La tensión social crece en Cuba y en los últimos días comenzaron a registrarse protestas en distintos barrios de La Habana, donde vecinos manifestaron su descontento con cacerolazos y reclamos por los prolongados apagones que afectan la vida cotidiana en la isla.
Las manifestaciones se repitieron durante varias noches consecutivas. En algunos sectores de la capital, los habitantes salieron a las ventanas o a la calle para golpear ollas y utensilios, una forma de protesta que se volvió cada vez más frecuente frente al deterioro de las condiciones de vida y los cortes masivos de electricidad.
La situación se produce en medio de una profunda crisis energética que dejó a millones de personas sin suministro eléctrico en diferentes provincias del país.

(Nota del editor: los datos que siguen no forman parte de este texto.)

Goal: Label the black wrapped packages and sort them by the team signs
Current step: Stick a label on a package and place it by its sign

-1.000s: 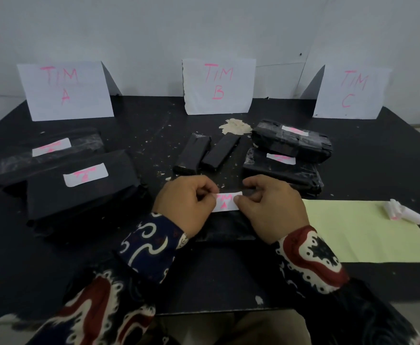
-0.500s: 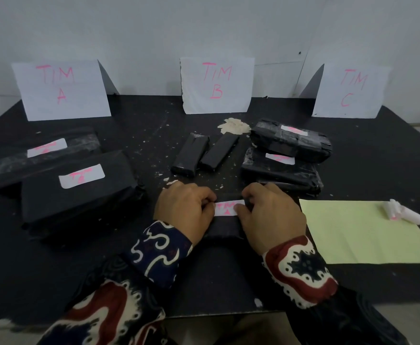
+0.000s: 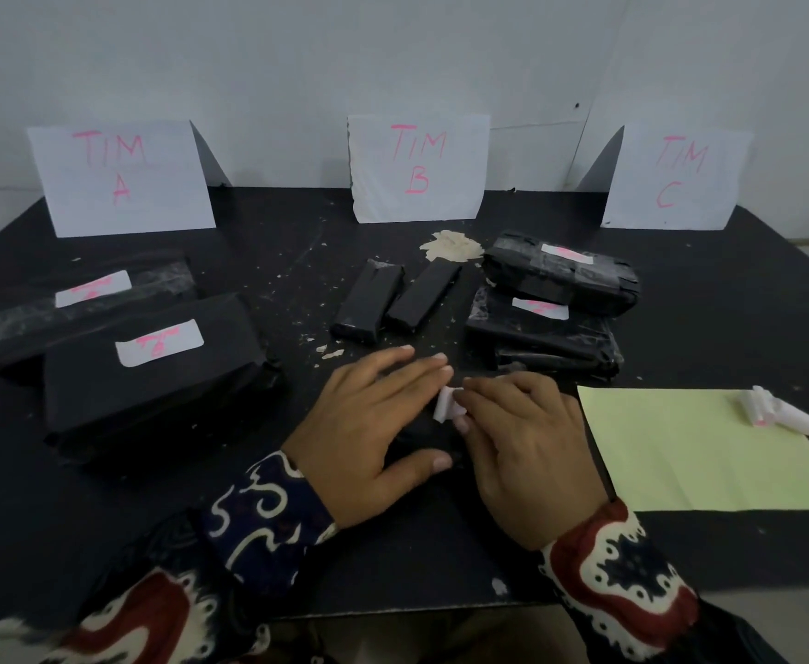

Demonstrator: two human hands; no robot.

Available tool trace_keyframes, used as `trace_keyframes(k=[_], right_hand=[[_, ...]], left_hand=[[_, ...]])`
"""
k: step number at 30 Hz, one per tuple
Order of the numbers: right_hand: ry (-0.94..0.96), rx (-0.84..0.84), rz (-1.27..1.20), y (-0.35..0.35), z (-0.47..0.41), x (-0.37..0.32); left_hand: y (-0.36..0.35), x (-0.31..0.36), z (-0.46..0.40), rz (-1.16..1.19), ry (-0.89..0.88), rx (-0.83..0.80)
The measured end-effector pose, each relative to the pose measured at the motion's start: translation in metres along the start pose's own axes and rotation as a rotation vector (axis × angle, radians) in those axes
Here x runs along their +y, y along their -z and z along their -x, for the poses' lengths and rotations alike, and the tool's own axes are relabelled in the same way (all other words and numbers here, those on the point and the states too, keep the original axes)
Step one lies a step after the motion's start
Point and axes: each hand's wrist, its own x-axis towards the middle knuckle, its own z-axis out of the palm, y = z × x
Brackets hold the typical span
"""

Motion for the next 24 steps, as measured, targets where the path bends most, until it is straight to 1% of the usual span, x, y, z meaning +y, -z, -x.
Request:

El problema se originó tras fallas en centrales termoeléctricas clave y por la escasez de combustible necesario para mantener el sistema en funcionamiento.
El sistema eléctrico cubano atraviesa serias dificultades desde hace años debido al deterioro de la infraestructura y la falta de inversiones. A esto se suman problemas para importar petróleo, lo que complica la generación de energía y provoca cortes que en algunos lugares se extienden durante varias horas al día.
En paralelo, la situación también está atravesada por el escenario internacional. El gobierno de Estados Unidos, encabezado por Donald Trump, endureció su postura hacia la isla y ha señalado que el régimen cubano enfrenta una etapa crítica, en medio de sanciones y presiones económicas.
Mientras tanto, el malestar social continúa creciendo entre la población, que enfrenta no solo la falta de electricidad sino también problemas vinculados a la escasez de alimentos, el transporte y el deterioro de los servicios básicos, en una crisis que muchos analistas consideran la más grave de las últimas décadas para el país caribeño.